Simultaneous doping with La3+ and Y3+ for Ba2+- and Ce4+-sites in BaCeO3 and the ionic conduction

Abstract

Powder X-ray diffraction (XRD) analysis showed that the single phase perovskite-type structure of Ba1−xLaxCe0.90−xY0.10+xO3−α (0 <x< 0.40, α=0.05) could be maintained in a wide region of doping level by simultaneous partial substitution of La3+ for Ba2+-site and Y3+ for Ce4+-site in BaCeO3. The conduction properties of these oxides were investigated using various electrochemical methods in the same concentration of oxygen vacancy (α=0.05). At high oxygen partial pressure, these oxides exhibited a mixed oxide ionic and p-type electronic conduction while at low oxygen partial pressure their conduction was almost protonic.

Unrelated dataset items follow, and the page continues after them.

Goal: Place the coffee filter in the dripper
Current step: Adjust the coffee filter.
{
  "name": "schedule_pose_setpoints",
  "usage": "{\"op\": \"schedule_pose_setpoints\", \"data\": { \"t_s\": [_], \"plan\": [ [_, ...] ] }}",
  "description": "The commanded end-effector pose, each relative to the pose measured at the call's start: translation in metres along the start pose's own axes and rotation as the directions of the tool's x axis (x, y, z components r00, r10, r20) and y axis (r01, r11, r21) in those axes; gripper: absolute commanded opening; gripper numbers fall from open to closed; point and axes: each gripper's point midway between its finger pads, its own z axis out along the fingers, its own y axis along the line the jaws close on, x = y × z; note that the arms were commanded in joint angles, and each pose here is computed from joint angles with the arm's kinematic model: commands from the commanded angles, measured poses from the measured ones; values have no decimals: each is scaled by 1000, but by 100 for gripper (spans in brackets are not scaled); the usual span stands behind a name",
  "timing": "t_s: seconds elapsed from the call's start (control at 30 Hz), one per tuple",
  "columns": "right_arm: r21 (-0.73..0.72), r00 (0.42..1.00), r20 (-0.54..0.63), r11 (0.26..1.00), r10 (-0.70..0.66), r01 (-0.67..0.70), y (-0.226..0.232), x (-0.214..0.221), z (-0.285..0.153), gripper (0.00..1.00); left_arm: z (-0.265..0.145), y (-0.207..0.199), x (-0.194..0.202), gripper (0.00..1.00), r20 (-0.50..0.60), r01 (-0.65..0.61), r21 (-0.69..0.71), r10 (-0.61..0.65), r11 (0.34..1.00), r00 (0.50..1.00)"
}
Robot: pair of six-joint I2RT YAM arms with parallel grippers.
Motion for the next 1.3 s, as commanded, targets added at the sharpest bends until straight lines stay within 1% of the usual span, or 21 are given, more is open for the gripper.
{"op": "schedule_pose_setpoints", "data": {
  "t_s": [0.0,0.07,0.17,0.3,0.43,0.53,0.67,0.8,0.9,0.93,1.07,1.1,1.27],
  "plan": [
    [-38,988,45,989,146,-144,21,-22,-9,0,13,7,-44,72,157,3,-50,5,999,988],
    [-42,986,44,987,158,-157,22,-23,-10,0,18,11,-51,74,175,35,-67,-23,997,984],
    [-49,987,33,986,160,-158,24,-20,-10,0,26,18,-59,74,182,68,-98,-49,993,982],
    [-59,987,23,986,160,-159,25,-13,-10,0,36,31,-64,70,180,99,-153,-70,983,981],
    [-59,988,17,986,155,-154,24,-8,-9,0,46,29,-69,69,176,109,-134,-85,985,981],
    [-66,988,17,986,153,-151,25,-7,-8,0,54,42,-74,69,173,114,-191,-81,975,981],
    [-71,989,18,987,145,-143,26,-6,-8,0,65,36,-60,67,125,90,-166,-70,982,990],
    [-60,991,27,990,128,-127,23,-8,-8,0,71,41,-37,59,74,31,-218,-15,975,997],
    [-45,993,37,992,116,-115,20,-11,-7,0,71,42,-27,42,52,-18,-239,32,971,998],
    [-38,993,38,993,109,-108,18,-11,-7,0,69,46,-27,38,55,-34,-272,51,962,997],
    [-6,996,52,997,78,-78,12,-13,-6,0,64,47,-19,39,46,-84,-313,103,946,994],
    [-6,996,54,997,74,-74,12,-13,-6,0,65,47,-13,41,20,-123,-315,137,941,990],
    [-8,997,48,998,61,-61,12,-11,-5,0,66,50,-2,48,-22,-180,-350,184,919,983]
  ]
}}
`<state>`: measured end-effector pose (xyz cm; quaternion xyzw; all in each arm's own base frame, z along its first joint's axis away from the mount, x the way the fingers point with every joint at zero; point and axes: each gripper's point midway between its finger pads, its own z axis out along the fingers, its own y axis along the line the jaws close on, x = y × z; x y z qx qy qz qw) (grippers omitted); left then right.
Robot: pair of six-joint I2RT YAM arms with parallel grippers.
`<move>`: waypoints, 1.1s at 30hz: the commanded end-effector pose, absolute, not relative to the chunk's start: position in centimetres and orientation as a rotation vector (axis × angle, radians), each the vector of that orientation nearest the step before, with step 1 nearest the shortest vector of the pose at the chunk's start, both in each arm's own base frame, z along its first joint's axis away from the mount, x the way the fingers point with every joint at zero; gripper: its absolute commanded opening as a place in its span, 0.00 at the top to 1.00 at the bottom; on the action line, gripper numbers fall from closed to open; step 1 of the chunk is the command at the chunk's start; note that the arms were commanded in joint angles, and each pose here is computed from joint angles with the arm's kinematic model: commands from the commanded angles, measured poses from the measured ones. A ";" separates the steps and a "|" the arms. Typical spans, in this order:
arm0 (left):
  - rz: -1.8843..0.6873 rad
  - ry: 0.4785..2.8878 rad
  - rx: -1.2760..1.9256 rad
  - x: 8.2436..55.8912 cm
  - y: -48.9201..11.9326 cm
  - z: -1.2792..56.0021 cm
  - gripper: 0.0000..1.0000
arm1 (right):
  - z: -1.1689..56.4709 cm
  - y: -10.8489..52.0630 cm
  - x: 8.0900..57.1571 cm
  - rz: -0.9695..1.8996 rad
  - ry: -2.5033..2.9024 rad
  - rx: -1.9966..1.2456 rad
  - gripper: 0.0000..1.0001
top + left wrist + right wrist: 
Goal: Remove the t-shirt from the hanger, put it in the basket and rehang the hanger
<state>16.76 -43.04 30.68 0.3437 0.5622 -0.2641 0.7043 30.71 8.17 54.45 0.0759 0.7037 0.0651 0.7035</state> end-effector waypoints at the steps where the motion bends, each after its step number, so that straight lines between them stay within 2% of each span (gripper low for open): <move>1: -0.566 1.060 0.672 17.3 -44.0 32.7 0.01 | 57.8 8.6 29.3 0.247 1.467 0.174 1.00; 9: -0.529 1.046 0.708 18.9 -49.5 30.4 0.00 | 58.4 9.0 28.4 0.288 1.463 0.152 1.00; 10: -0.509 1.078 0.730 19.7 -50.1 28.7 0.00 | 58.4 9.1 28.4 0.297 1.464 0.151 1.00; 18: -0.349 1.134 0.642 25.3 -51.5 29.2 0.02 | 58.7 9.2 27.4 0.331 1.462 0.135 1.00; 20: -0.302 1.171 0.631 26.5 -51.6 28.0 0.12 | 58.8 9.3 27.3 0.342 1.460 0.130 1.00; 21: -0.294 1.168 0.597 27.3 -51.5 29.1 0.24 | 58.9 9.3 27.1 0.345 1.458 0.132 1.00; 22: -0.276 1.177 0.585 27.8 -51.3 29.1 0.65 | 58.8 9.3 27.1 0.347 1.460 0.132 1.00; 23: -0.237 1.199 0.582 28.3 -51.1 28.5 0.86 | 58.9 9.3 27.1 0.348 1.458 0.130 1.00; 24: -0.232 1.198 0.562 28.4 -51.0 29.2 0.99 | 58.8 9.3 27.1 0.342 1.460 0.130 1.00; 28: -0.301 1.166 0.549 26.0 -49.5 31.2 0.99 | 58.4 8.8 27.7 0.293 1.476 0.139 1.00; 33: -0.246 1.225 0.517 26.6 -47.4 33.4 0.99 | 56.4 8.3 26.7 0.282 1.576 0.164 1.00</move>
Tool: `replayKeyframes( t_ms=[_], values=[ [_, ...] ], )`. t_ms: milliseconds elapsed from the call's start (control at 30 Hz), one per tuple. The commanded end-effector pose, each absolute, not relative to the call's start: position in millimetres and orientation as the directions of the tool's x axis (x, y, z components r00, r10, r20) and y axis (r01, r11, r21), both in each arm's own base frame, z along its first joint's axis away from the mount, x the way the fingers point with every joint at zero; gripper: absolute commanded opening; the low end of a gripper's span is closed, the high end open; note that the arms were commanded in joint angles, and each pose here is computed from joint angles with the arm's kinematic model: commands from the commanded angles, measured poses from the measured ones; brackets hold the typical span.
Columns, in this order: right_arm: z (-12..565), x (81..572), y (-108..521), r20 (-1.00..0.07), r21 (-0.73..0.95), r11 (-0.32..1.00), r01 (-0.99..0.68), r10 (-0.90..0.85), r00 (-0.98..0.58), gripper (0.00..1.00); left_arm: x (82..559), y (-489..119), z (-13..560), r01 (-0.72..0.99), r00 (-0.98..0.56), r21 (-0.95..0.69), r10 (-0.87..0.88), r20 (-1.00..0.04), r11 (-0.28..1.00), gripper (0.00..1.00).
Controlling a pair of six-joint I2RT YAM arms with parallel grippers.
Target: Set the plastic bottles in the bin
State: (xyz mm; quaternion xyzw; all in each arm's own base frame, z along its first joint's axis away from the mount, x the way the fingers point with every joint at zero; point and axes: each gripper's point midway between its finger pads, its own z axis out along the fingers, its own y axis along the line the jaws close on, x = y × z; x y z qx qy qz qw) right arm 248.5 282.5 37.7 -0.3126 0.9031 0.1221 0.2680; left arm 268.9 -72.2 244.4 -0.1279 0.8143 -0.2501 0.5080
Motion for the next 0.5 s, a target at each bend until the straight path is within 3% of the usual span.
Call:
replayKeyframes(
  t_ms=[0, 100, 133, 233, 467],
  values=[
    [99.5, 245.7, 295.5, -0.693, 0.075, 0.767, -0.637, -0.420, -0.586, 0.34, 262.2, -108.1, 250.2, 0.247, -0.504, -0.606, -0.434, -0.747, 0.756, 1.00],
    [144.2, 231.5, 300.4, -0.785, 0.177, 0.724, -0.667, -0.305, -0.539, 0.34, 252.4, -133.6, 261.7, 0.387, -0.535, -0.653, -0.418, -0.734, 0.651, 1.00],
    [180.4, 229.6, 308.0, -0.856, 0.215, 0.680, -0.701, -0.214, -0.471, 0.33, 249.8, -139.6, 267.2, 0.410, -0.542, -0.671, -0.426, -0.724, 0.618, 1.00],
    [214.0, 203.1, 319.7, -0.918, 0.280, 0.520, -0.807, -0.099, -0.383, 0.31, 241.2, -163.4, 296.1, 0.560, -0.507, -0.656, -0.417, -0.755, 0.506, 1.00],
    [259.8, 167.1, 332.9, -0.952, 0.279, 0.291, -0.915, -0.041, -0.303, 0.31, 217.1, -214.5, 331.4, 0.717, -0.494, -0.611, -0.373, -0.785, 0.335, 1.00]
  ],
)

Among these oxides, BaCe0.90Y0.10O3−α exhibited the highest conductivities with a value of 1.24×10−1 S/cm in dry oxygen, and 5.65×10−2 S/cm in wet hydrogen at 1000°C. Both of the proton and oxide ion conductivities under oxygen and under hydrogen atmospheres decreased monotonically with the increasing substitution for Ba2+- and Ce4+-sites. The decreases in ion conductivities appear to relate to the decreased free volume (Vf) of crystal lattice as well as the increased distortion of lattice from ideal cubic perovskite structure.